Content starts

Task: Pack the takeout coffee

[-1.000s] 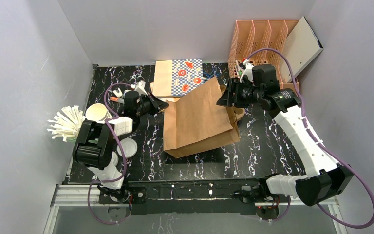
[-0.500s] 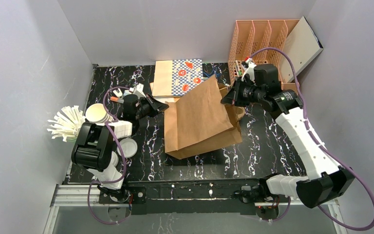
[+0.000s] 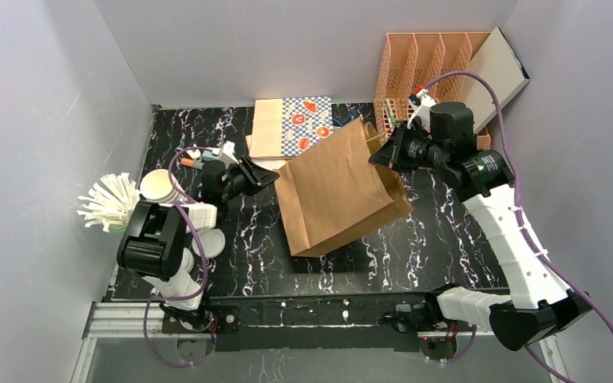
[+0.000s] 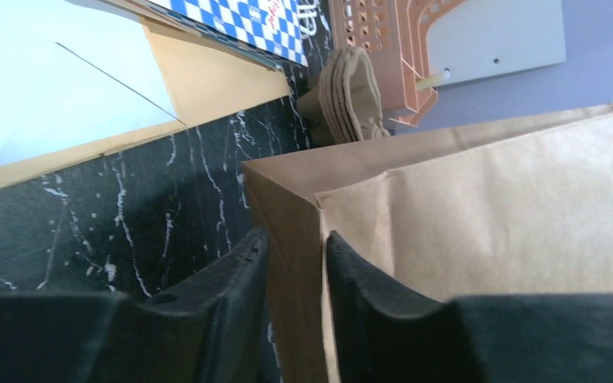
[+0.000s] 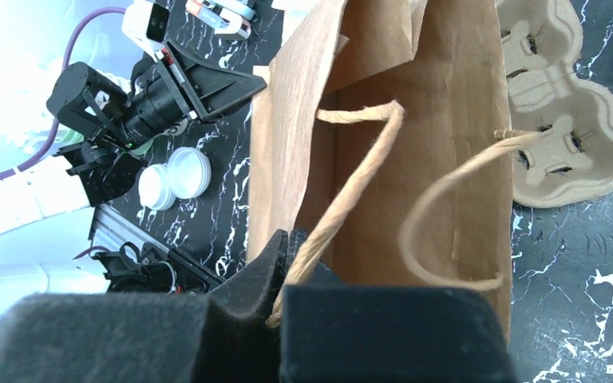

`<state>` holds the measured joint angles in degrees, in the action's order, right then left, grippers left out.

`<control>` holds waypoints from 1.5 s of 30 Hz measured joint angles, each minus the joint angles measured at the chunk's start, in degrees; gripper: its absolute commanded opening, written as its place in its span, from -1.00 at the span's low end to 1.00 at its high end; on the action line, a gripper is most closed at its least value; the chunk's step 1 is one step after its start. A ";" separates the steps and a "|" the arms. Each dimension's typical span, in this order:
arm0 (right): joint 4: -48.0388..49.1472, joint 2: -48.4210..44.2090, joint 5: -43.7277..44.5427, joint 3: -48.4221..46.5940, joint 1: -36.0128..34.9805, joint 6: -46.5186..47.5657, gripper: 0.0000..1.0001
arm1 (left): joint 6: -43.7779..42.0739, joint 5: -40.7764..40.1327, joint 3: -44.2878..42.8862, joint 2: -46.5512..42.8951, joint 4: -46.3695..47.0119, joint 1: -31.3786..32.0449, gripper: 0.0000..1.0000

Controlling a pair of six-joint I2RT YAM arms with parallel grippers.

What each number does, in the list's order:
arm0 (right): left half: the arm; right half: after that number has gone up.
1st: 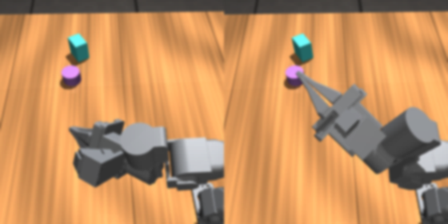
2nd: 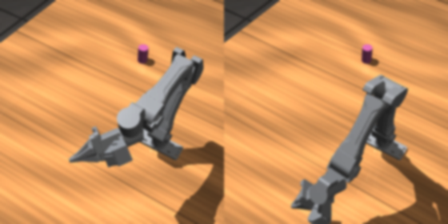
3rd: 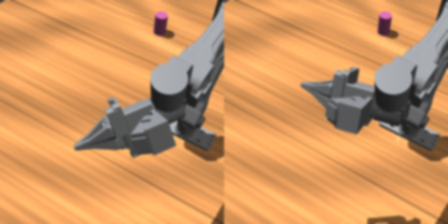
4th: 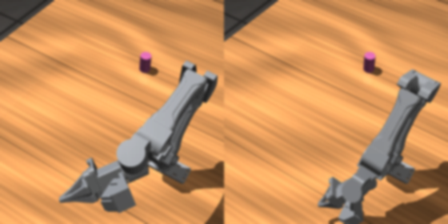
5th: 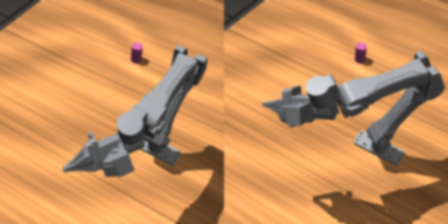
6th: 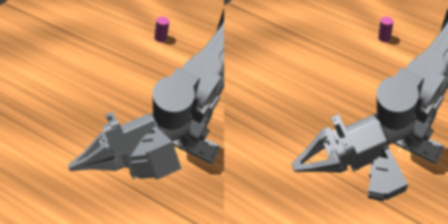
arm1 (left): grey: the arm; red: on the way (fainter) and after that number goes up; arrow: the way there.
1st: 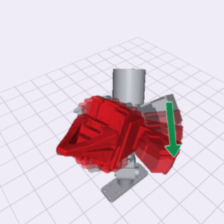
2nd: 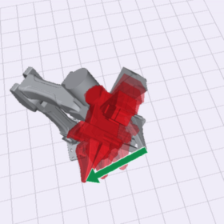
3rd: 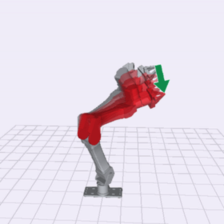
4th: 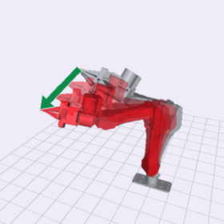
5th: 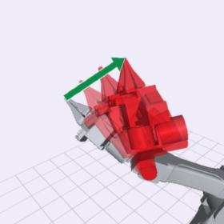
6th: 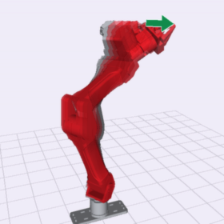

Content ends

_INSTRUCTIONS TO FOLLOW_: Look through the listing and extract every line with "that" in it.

_ANSWER BELOW_:
arm0 (right): left half: the arm; right half: after that number has gone up.
arm1 (left): grey: the arm; red: on the way (fainter) and after that number goes up; arrow: the way there.

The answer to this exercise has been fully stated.